One of the aspects that makes this an unexpectedly satisfying piece of storytelling (aside from the obvious improvements in the joke quality) is the way that the film digs into the structure of Autobot society. It’s a rigidly stratified world, with something reminiscent of a caste system in place: miners – Autobots born without the crucial transformation cog – are predestined to take on the drudge work to support the higher-status Transformers. They have no say in their future, essentially providing slave labour for the benefit of the wider community. In the meantime, a ruling class – the Primes – automatically supplies the society’s leadership. Which is fine, just as long as the anointed Autobot dictator is benign. However, this, we soon learn, is not always the case. Faced with a corrupt leadership, there are limited options to remove the powers that be – the Autobots have yet to discover democracy, so voting out those in control is not an option. With that in mind, it starts to make sense that violence is intrinsically hardwired into Autobot culture.

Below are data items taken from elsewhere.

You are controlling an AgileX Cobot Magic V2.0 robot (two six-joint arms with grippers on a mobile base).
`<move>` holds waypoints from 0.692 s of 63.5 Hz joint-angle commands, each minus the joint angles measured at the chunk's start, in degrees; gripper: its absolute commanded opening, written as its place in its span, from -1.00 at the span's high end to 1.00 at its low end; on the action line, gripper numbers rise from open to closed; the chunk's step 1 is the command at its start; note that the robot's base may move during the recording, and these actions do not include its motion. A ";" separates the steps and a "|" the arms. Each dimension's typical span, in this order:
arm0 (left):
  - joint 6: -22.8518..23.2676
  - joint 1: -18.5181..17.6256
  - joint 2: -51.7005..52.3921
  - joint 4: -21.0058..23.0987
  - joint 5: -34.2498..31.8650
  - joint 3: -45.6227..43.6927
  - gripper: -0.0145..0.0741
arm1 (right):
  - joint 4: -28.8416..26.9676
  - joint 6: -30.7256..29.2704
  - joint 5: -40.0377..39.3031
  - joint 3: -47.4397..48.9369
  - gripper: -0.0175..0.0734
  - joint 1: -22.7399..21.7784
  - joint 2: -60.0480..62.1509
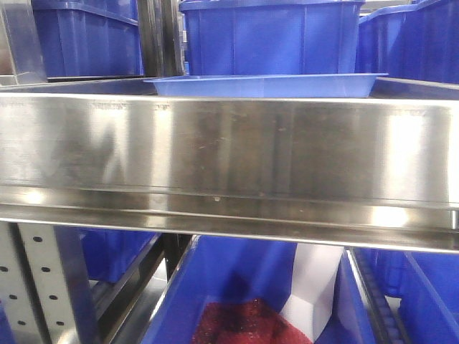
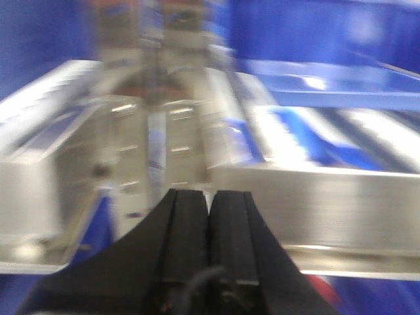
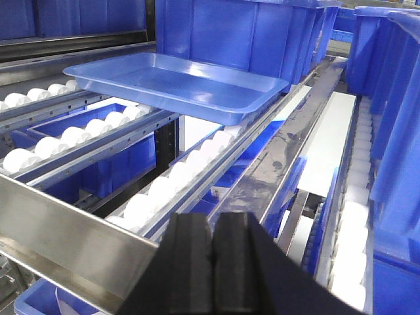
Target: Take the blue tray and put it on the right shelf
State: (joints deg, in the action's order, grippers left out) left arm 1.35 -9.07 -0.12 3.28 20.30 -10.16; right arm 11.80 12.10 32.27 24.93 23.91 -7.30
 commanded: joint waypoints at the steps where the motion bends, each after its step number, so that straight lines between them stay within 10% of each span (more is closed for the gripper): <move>1: -0.46 3.99 1.72 2.08 -12.13 5.17 0.78 | 1.33 -0.74 -5.23 1.39 0.49 0.01 -0.58; 8: -0.46 6.54 1.43 3.58 -26.46 14.09 0.78 | 1.33 -0.74 -5.21 1.39 0.49 0.01 -0.58; 44: -0.46 6.69 1.46 3.58 -23.45 13.51 0.78 | 1.33 -0.74 -5.27 1.39 0.49 0.01 -0.58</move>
State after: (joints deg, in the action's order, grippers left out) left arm 1.17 -2.51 0.62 6.31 1.84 1.58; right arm 11.83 12.10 32.25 24.81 23.91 -7.21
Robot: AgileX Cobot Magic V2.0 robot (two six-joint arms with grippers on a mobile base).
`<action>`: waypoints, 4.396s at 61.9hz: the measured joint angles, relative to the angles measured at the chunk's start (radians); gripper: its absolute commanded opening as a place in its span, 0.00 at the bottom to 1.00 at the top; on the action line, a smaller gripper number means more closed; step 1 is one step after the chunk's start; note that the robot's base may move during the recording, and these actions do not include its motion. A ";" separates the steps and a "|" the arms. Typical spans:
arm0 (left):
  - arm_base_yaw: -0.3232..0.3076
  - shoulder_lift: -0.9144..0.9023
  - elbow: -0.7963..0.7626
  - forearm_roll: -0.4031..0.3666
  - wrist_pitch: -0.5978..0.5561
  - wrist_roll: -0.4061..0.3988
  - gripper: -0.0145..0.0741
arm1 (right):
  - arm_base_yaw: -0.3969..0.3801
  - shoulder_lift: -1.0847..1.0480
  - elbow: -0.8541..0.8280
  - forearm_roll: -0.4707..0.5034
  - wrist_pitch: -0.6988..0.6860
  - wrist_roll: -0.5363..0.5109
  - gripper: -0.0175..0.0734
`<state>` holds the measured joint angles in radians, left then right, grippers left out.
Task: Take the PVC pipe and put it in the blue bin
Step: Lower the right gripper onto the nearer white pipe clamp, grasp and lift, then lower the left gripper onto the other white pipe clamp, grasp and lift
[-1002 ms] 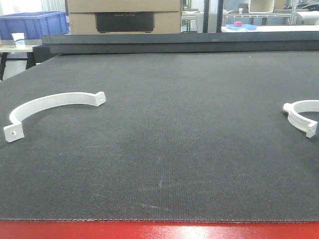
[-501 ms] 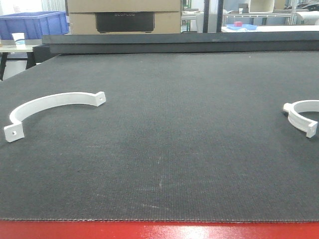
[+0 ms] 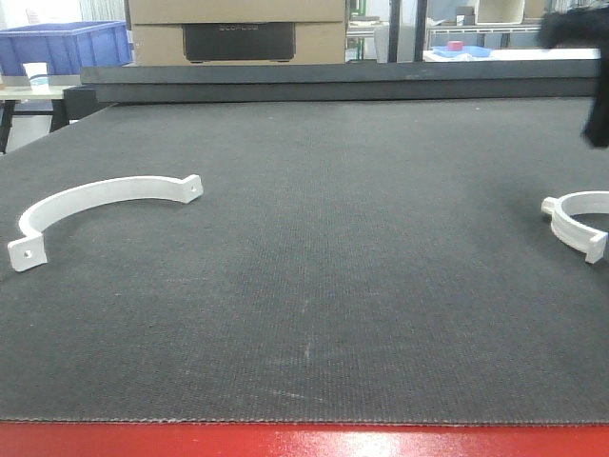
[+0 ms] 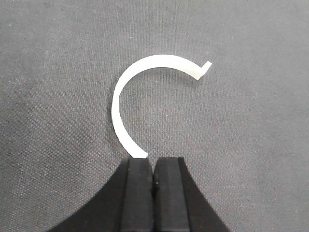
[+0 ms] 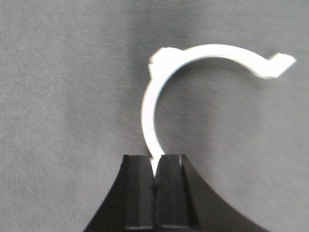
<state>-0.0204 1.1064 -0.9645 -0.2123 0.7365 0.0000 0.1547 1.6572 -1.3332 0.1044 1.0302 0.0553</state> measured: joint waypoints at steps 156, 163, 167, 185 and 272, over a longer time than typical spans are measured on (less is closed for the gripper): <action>0.000 0.733 -0.620 0.142 0.454 -0.056 0.04 | 0.005 0.154 -0.162 -0.008 0.181 0.006 0.02; 0.000 0.768 -0.623 0.143 0.458 -0.056 0.07 | 0.005 0.118 -0.162 -0.008 0.168 0.006 0.02; 0.000 0.781 -0.625 0.145 0.458 -0.054 0.15 | 0.005 0.103 -0.162 -0.008 0.158 0.006 0.02; 0.000 0.802 -0.625 0.157 0.453 -0.054 0.49 | 0.005 0.099 -0.162 -0.008 0.133 0.006 0.02; -0.044 0.925 -0.668 0.212 0.471 -0.076 0.04 | 0.005 0.099 -0.162 -0.008 0.122 0.004 0.02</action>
<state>-0.0646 2.0311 -1.6327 0.0000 1.2070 -0.0755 0.1597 1.7558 -1.4955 0.0962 1.1518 0.0589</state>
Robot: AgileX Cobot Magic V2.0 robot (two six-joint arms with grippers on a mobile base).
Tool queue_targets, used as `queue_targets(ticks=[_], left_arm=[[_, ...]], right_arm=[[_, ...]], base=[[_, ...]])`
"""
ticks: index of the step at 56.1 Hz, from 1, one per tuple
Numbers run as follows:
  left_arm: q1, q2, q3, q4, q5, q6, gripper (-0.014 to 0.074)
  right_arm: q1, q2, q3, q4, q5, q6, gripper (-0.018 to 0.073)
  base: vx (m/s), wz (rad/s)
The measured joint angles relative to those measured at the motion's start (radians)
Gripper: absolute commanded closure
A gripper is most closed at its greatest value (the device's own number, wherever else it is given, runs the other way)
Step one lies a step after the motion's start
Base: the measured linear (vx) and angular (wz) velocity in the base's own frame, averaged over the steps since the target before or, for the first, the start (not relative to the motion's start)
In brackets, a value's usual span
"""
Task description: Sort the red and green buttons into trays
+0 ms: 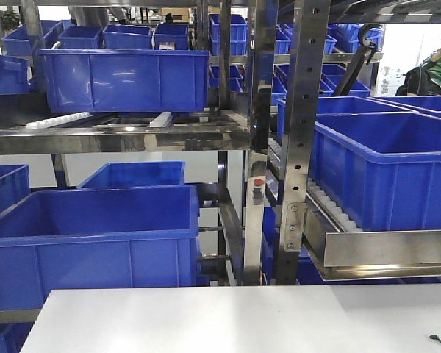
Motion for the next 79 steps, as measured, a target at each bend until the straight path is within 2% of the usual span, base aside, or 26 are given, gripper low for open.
queue_targets(ticks=[30, 41, 44, 48, 52, 56, 61, 66, 72, 79], left_arm=[[0.0, 0.0, 0.0, 0.0, 0.0, 0.0, 0.0601], [0.0, 0.0, 0.0, 0.0, -0.008, 0.0, 0.0601], [0.0, 0.0, 0.0, 0.0, -0.039, 0.0, 0.0601], [0.0, 0.0, 0.0, 0.0, -0.143, -0.001, 0.0601], [0.0, 0.0, -0.025, -0.007, -0.223, -0.008, 0.0601], [0.0, 0.002, -0.105, -0.017, -0.237, -0.01, 0.0601], [0.0, 0.067, -0.261, -0.02, -0.197, 0.014, 0.0601], [0.0, 0.233, -0.441, -0.02, -0.155, 0.086, 0.0601], [0.0, 0.456, -0.635, -0.02, -0.145, 0.169, 0.0601], [0.0, 0.684, -0.777, -0.02, -0.136, 0.2, 0.0601]], right_arm=[[0.0, 0.0, 0.0, 0.004, -0.006, 0.0, 0.0568], [0.0, 0.0, 0.0, 0.014, -0.123, 0.0, 0.0568], [0.0, 0.0, 0.0, 0.014, -0.184, 0.0, 0.0568], [0.0, 0.0, 0.0, 0.022, -0.258, 0.006, 0.0568], [0.0, 0.0, -0.02, 0.043, -0.269, 0.013, 0.0568], [0.0, 0.007, -0.099, 0.06, -0.24, 0.006, 0.0568], [0.0, 0.085, -0.251, 0.063, -0.237, -0.043, 0.0568], [0.0, 0.254, -0.427, 0.064, -0.241, -0.11, 0.0568], [0.0, 0.469, -0.585, 0.064, -0.243, -0.139, 0.0568], [0.0, 0.681, -0.704, 0.071, -0.235, -0.144, 0.0568]], base=[[0.0, 0.0], [0.0, 0.0], [0.0, 0.0], [0.0, 0.0], [0.0, 0.0], [0.0, 0.0], [0.0, -0.01], [0.0, 0.0], [0.0, 0.0], [0.0, 0.0]])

And on that level, the film is unlikely to disappoint seasoned Transformers fans: for all the self-mocking humour and the examination of the strains on the friendship between Orion Pax and D-16, the picture doesn’t stint on action. In one thrilling early sequence, the streets of Iacon City are turned into a racetrack for an epic Transformers stock car rally. In another, Orion Pax saves a fellow miner from the treacherous rocks that clamp on his limbs like teeth. And barely a scene goes by in which an Autobot doesn’t get punched in the face. Something for everyone then.